Plasmodium falciparum proteases as new drug targets with special focus on metalloproteases

Malaria poses a significant global health threat particularly due to the prevalence of Plasmodium falciparum infection. With the emergence of parasite resistance to existing drugs including the recently discovered artemisinin, ongoing research seeks novel therapeutic avenues within the malaria parasite. Proteases are promising drug targets due to their essential roles in parasite biology, including hemoglobin digestion, merozoite invasion, and egress. While exploring the genomic landscape of Plasmodium falciparum, it has been revealed that there are 92 predicted proteases, with only approximately 14 of them having been characterized. These proteases are further distributed among 26 families grouped into five clans: aspartic proteases, cysteine proteases, metalloproteases, serine proteases, and threonine proteases. Focus on metalloprotease class shows further role in organelle processing for mitochondria and apicoplasts suggesting the potential of metalloproteases as viable drug targets.

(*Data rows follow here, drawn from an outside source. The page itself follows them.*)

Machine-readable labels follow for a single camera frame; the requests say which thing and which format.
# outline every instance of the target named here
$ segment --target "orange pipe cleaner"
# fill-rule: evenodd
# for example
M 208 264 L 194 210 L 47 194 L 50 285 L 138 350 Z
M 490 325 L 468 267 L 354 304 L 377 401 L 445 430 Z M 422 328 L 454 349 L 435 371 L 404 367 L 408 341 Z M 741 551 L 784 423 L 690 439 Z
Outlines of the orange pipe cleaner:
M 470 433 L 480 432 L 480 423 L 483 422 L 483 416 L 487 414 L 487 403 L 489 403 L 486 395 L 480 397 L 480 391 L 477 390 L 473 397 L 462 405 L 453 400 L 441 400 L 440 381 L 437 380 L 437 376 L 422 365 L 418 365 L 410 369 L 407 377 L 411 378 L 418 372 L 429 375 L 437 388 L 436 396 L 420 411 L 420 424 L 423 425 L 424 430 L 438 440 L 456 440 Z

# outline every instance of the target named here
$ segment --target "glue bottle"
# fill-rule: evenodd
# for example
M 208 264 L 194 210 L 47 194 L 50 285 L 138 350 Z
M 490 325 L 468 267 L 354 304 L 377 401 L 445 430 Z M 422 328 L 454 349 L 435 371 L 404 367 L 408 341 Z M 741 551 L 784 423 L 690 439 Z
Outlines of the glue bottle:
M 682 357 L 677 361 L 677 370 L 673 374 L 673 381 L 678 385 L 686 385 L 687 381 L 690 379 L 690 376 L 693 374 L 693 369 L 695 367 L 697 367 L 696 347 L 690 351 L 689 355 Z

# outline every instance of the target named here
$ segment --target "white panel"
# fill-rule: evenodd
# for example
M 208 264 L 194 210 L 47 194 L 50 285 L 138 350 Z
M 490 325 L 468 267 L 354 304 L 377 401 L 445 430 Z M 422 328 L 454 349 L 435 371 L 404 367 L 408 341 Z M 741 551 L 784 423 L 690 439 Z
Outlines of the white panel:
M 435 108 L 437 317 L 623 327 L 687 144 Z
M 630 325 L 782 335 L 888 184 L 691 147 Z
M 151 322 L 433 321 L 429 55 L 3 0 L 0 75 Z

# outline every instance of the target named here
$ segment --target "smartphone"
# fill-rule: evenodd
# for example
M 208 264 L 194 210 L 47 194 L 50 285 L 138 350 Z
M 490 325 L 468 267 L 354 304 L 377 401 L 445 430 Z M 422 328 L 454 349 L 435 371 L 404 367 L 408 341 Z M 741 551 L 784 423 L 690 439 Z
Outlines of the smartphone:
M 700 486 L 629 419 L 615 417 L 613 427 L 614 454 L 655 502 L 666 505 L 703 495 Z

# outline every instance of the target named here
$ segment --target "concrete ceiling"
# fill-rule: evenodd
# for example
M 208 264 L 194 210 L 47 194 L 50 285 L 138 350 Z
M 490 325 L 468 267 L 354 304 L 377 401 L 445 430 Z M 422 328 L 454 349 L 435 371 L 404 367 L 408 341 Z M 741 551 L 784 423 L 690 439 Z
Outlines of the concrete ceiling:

Holistic understanding of the parasite intricate life cycle and identification of potential drug targets are essential for developing effective therapeutic strategies against malaria and mitigating its devastating global impact. •This review article contains updated critical analysis of proteases and their vital roles in the survival of malaria parasite Plasmodium falciparum.•The proteases of the RBC cycle inside human hosts is taken for the critical review owing to their crucial roles and potential drug targets.•The review emphasizes on proteases as drug targets giving focus on metalloproteases as this class is implicated to have crucial roles and are poorly characterized.•The review highlights the inhibition of parasite growth using inhibitors against crucial proteases and metalloproteases to be specific. The information in this review provides updated information for development of anti-malarial drugs.